> _TASK GOAL_: Only the lines from the one containing "x=234 y=135" through the last line below should be written out, exactly and with both ends kept.

Stored data entries
-----
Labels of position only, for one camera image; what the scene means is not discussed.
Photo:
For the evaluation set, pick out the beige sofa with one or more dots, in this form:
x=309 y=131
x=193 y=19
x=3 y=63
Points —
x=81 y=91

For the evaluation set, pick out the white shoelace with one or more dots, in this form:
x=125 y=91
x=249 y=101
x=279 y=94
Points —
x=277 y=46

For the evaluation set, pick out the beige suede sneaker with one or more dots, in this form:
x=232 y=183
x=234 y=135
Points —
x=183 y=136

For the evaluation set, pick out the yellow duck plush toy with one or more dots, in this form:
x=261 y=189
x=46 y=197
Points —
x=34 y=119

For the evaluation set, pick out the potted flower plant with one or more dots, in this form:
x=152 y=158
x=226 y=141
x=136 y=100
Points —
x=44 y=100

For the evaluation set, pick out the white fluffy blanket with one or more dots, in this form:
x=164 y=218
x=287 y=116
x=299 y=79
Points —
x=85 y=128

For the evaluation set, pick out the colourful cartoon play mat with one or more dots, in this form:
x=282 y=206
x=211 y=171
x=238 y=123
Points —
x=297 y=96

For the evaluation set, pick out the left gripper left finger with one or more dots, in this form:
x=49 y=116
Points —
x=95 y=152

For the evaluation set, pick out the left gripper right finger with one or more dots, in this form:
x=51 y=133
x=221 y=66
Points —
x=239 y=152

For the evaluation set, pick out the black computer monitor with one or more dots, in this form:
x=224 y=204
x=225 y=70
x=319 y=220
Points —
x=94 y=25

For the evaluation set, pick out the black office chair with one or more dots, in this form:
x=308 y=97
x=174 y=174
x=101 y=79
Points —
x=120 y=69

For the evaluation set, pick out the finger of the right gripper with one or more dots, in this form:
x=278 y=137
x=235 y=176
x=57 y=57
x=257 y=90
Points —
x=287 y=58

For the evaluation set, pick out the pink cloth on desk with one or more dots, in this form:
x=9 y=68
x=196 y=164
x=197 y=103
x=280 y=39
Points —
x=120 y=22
-----
> _FINAL ANSWER_:
x=234 y=135
Points —
x=183 y=136

For the evaluation set, pick out the yellow duck plush toy with one or more dots, in this form:
x=261 y=189
x=46 y=197
Points —
x=34 y=119

For the evaluation set, pick out the potted flower plant with one or more dots, in this form:
x=152 y=158
x=226 y=141
x=136 y=100
Points —
x=44 y=100

For the evaluation set, pick out the white fluffy blanket with one or more dots, in this form:
x=164 y=218
x=287 y=116
x=299 y=79
Points —
x=85 y=128

For the evaluation set, pick out the colourful cartoon play mat with one or more dots, in this form:
x=282 y=206
x=211 y=171
x=238 y=123
Points —
x=297 y=96

For the evaluation set, pick out the left gripper left finger with one or more dots, in this form:
x=49 y=116
Points —
x=95 y=152

For the evaluation set, pick out the left gripper right finger with one or more dots, in this form:
x=51 y=133
x=221 y=66
Points —
x=239 y=152

For the evaluation set, pick out the black computer monitor with one or more dots, in this form:
x=224 y=204
x=225 y=70
x=319 y=220
Points —
x=94 y=25

For the evaluation set, pick out the black office chair with one or more dots, in this form:
x=308 y=97
x=174 y=174
x=101 y=79
Points —
x=120 y=69

For the evaluation set, pick out the finger of the right gripper with one or more dots, in this form:
x=278 y=137
x=235 y=176
x=57 y=57
x=257 y=90
Points —
x=287 y=58

For the evaluation set, pick out the pink cloth on desk with one or more dots, in this form:
x=9 y=68
x=196 y=164
x=197 y=103
x=280 y=39
Points —
x=120 y=22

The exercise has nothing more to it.